Yesterday, I stumbled across a rather disturbingly misinformed infographic on a travel website. It’s question: “What type of expat are you?” The organized chart went on to list the ten only possible types of expats, using graphic design that was the stuff of the design-conscious blogosphere’s wet dreams – think artfully blurred photos of twentysomethings wearing backpacks on scenic mountaintops with their arms outstretched into the sunset as if to proclaim to the world their life has the aesthetics of a Nature Valley granola bar commercial. Bonus points for inspirational quotes written in quirky white typeface.
I wasn’t amused. Not included in the list of acceptable expat types were “displaced people,” “asylum-seekers” or “immigrants.”
A more appropriate title for the infographic may have been: “10 types of rich people who live in foreign countries: which one are you?” Because apparently, if you are a living abroad, you are one of ten types of people – a wistful list of extravagant characters including “The Dream Destination Expat,” “The Romantic,” “The Greener Pastures Expat” or, my personal favorite, “The Adventurer.”
It’s a trope I saw all too often during my year-and-then-some in Jordan; a booming playground for Western aid worker hopefuls, many of them trying to live out their own versions of [Insert Western name here] of Arabia. The Westerners live in the trendy arch-windowed Old Levantine neighborhoods of the capital city Amman, drinking heavily taxed cocktails, chatting until dawn’s first call to prayer shuts down the cafes, trying their best not to cough as they bum their first cigarettes from artfully-bearded Palestinian hipsters. These are the “expats,” the paying customers of the developing world. VIPs only.
“Migrants,” “immigrants,” “refugees,” “undocumented workers” – they live elsewhere, occupying a lesser rung in the bigoted lexicon of cross-border travel.

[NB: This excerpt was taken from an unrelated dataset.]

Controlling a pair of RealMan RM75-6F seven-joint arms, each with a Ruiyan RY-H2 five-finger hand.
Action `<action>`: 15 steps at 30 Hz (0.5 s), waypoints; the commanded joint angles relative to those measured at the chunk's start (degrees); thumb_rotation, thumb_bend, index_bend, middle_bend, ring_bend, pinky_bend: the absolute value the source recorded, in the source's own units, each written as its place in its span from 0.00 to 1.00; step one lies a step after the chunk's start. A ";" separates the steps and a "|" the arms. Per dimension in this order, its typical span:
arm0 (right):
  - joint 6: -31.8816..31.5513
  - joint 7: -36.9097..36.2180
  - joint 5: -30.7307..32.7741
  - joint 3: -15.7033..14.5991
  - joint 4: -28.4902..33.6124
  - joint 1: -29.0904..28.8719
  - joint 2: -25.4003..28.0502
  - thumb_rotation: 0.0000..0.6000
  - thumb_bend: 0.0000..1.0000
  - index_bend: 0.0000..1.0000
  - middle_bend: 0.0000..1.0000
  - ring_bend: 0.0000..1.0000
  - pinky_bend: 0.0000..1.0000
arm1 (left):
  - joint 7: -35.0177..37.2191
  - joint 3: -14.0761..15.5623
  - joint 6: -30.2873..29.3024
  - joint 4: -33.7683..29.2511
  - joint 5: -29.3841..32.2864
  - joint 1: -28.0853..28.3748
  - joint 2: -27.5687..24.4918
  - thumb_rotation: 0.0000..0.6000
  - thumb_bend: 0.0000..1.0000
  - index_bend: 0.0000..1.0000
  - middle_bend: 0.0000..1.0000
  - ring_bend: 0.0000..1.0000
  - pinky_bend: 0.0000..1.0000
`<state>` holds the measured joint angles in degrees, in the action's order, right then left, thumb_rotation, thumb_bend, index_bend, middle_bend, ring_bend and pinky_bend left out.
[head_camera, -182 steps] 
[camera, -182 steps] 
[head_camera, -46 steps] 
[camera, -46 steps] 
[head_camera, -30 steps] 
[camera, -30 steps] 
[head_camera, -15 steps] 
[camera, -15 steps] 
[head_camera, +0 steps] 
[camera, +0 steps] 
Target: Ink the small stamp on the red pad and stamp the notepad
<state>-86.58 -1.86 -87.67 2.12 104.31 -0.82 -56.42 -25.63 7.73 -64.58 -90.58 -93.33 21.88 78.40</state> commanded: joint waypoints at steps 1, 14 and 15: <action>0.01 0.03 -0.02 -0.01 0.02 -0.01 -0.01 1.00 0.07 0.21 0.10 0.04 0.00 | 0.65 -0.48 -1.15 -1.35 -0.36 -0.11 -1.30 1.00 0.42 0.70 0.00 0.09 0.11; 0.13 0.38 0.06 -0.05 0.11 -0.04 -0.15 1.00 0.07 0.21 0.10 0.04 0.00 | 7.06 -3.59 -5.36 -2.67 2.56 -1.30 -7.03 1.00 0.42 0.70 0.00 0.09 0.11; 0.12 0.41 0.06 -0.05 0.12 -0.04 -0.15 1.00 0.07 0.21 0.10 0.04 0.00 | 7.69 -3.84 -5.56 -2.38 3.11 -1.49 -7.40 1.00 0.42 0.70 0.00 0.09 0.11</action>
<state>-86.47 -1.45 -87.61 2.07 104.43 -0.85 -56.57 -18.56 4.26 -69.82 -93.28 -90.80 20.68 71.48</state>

Families smuggled to Europe by boat from Libya, Syria, and elsewhere are called “migrants.” People crossing into the United States from Latin America are simply “immigrants” or, even worse, “illegals.” Southeast Asian women performing domestic labor in Singapore are “guest workers” or simply “domestic workers,” a title that strips them of any identity besides the jobs they perform for their more fortunate employers. It’s the low-income people of the world who get relegated from positions of respect as soon as they cross an international border.
But what about businessmen and highly-skilled professionals, people who are supposedly desired everywhere? It all depends on where you are coming from and what color you are, writes Mawuna Remarque Koutonin, editor of SiliconAfrica.com. “Top African professionals going to work in Europe are not considered expats. They are immigrants period.” While a highly skilled Briton living in Paris, for instance, may work in the same professional field as a similarly skilled Nigerian, only the Briton gets the “expat” label, Koutonin argues.
The non-white non-Westerner thus remains a “migrant,” a linguistic undesirable, a word so overused in generalizations about people that Al Jazeera has called it a “blunt pejorative” that “dehumanizes and distances” news readers from the humanity behind cross-border migration’s vital stories.
“Expat,” then, is an inherently colorized and classist word, part of a glossary of power that sorts travelers by how much they deserve to be where they are. “Expat” means I get to go in front of all the lines at Jordanian police stations to renew my visa, while the Iraqis and Yemenis must wait, melting in the same hard plastic chairs for hours. “Expat” means that somehow my passport, my skin color, my wealth, are more worthy than another’s.
The meaning of “expat” boils down to a realization that’s undoubtedly uncomfortable for wanderlustful Westerners dreaming about living abroad. When we call ourselves “expats” and other people “migrants,” we travel under the pretense that we deserve it more.